The whole listing, from first line to last: copy it exactly.

- DATA SEGMENT
+ + + + + + +

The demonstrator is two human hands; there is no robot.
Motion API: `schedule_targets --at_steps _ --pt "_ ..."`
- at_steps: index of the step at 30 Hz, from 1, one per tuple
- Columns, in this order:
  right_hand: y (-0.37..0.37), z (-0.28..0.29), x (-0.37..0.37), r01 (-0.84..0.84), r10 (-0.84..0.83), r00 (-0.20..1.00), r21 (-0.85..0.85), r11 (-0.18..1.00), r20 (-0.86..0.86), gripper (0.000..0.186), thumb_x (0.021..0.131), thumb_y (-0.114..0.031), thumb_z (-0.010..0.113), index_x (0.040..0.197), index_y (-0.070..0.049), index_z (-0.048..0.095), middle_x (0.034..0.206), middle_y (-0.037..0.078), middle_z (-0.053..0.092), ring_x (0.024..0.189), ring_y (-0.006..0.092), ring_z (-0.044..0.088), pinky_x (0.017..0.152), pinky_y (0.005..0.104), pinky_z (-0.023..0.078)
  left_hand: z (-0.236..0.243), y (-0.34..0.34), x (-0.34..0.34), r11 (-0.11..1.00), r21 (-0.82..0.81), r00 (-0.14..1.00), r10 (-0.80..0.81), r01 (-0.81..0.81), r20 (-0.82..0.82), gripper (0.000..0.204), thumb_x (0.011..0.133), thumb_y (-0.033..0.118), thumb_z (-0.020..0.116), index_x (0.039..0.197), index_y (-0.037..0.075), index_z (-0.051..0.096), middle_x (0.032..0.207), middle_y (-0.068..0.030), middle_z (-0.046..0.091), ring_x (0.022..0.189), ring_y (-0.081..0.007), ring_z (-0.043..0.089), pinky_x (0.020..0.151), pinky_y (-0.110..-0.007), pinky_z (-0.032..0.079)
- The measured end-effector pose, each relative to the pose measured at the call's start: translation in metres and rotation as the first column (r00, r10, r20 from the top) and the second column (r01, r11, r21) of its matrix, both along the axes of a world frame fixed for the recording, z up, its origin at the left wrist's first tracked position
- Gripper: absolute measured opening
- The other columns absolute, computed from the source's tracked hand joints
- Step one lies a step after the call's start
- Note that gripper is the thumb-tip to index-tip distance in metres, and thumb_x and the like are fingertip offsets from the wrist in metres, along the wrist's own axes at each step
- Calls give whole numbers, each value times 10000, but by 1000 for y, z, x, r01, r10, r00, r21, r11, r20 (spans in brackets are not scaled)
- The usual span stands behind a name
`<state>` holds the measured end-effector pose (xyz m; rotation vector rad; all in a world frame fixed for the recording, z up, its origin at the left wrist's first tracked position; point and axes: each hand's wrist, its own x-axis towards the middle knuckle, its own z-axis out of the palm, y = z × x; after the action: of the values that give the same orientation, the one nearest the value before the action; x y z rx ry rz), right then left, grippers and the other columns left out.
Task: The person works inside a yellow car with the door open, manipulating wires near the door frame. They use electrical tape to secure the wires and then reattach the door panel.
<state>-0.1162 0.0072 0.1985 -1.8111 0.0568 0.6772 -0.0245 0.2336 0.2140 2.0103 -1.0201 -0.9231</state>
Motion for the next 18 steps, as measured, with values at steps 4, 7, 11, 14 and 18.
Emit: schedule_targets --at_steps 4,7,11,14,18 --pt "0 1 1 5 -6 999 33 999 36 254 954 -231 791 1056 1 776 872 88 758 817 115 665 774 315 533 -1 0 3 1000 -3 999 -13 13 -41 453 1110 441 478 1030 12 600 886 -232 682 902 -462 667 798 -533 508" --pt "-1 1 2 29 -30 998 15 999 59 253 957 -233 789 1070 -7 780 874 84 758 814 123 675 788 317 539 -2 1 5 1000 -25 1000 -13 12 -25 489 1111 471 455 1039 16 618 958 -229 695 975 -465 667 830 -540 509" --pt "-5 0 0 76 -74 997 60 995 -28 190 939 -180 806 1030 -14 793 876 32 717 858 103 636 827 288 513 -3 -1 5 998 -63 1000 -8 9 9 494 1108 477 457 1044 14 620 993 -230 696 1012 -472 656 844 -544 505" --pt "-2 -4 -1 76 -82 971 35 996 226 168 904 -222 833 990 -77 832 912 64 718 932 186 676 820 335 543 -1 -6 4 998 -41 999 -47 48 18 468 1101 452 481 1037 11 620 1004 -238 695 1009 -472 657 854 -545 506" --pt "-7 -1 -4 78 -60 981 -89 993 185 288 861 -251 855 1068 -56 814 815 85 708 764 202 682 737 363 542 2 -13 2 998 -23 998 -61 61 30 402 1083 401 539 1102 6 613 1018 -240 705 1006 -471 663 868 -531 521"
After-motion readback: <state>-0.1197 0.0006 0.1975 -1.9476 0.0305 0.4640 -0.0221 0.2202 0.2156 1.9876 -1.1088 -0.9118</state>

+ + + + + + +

- OUTPUT FOR THIS TASK
The demonstrator is two human hands; there is no robot.
Motion API: `schedule_targets --at_steps _ --pt "_ ..."`
- at_steps: index of the step at 30 Hz, from 1, one per tuple
- Columns, in this order:
  right_hand: y (-0.37..0.37), z (-0.28..0.29), x (-0.37..0.37), r01 (-0.84..0.84), r10 (-0.84..0.83), r00 (-0.20..1.00), r21 (-0.85..0.85), r11 (-0.18..1.00), r20 (-0.86..0.86), gripper (0.000..0.186), thumb_x (0.021..0.131), thumb_y (-0.114..0.031), thumb_z (-0.010..0.113), index_x (0.040..0.197), index_y (-0.070..0.049), index_z (-0.048..0.095), middle_x (0.034..0.206), middle_y (-0.037..0.078), middle_z (-0.053..0.092), ring_x (0.024..0.189), ring_y (-0.006..0.092), ring_z (-0.044..0.088), pinky_x (0.017..0.152), pinky_y (0.005..0.104), pinky_z (-0.023..0.078)
  left_hand: z (-0.236..0.243), y (-0.34..0.34), x (-0.34..0.34), r11 (-0.11..1.00), r21 (-0.82..0.81), r00 (-0.14..1.00), r10 (-0.80..0.81), r01 (-0.81..0.81), r20 (-0.82..0.82), gripper (0.000..0.204), thumb_x (0.011..0.133), thumb_y (-0.033..0.118), thumb_z (-0.020..0.116), index_x (0.039..0.197), index_y (-0.037..0.075), index_z (-0.051..0.096), middle_x (0.032..0.207), middle_y (-0.068..0.030), middle_z (-0.046..0.091), ring_x (0.022..0.189), ring_y (-0.081..0.007), ring_z (-0.043..0.089), pinky_x (0.020..0.151), pinky_y (-0.110..-0.007), pinky_z (-0.032..0.079)
- The measured end-effector pose, each relative to the pose measured at the call's start: translation in metres and rotation as the first column (r00, r10, r20 from the top) and the second column (r01, r11, r21) of its matrix, both along the axes of a world frame fixed for the recording, z up, its origin at the left wrist's first tracked position
- Gripper: absolute measured opening
- The other columns absolute, computed from the source's tracked hand joints
- Step one lies a step after the call's start
- Note that gripper is the thumb-tip to index-tip distance in metres, and thumb_x and the like are fingertip offsets from the wrist in metres, along the wrist's own axes at each step
- Calls give whole numbers, each value times 10000, but by 1000 for y, z, x, r01, r10, r00, r21, r11, r20 (spans in brackets are not scaled)
- The usual span stands behind a name
`<state>` holds the measured end-effector pose (xyz m; rotation vector rad; all in a world frame fixed for the recording, z up, its origin at the left wrist's first tracked position; point and axes: each hand's wrist, its own x-axis towards the middle knuckle, its own z-axis out of the palm, y = z × x; after the action: of the values that give the same orientation, the one nearest the value before the action; x y z rx ry rz), right then left, grippers and the other columns left out.
Task: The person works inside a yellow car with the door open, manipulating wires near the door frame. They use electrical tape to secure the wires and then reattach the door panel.
<state>-0.1162 0.0072 0.1985 -1.8111 0.0568 0.6772 -0.0245 0.2336 0.2140 2.0103 -1.0201 -0.9231</state>
Motion for the next 18 steps, as measured, with values at steps 4, 7, 11, 14 and 18.
Emit: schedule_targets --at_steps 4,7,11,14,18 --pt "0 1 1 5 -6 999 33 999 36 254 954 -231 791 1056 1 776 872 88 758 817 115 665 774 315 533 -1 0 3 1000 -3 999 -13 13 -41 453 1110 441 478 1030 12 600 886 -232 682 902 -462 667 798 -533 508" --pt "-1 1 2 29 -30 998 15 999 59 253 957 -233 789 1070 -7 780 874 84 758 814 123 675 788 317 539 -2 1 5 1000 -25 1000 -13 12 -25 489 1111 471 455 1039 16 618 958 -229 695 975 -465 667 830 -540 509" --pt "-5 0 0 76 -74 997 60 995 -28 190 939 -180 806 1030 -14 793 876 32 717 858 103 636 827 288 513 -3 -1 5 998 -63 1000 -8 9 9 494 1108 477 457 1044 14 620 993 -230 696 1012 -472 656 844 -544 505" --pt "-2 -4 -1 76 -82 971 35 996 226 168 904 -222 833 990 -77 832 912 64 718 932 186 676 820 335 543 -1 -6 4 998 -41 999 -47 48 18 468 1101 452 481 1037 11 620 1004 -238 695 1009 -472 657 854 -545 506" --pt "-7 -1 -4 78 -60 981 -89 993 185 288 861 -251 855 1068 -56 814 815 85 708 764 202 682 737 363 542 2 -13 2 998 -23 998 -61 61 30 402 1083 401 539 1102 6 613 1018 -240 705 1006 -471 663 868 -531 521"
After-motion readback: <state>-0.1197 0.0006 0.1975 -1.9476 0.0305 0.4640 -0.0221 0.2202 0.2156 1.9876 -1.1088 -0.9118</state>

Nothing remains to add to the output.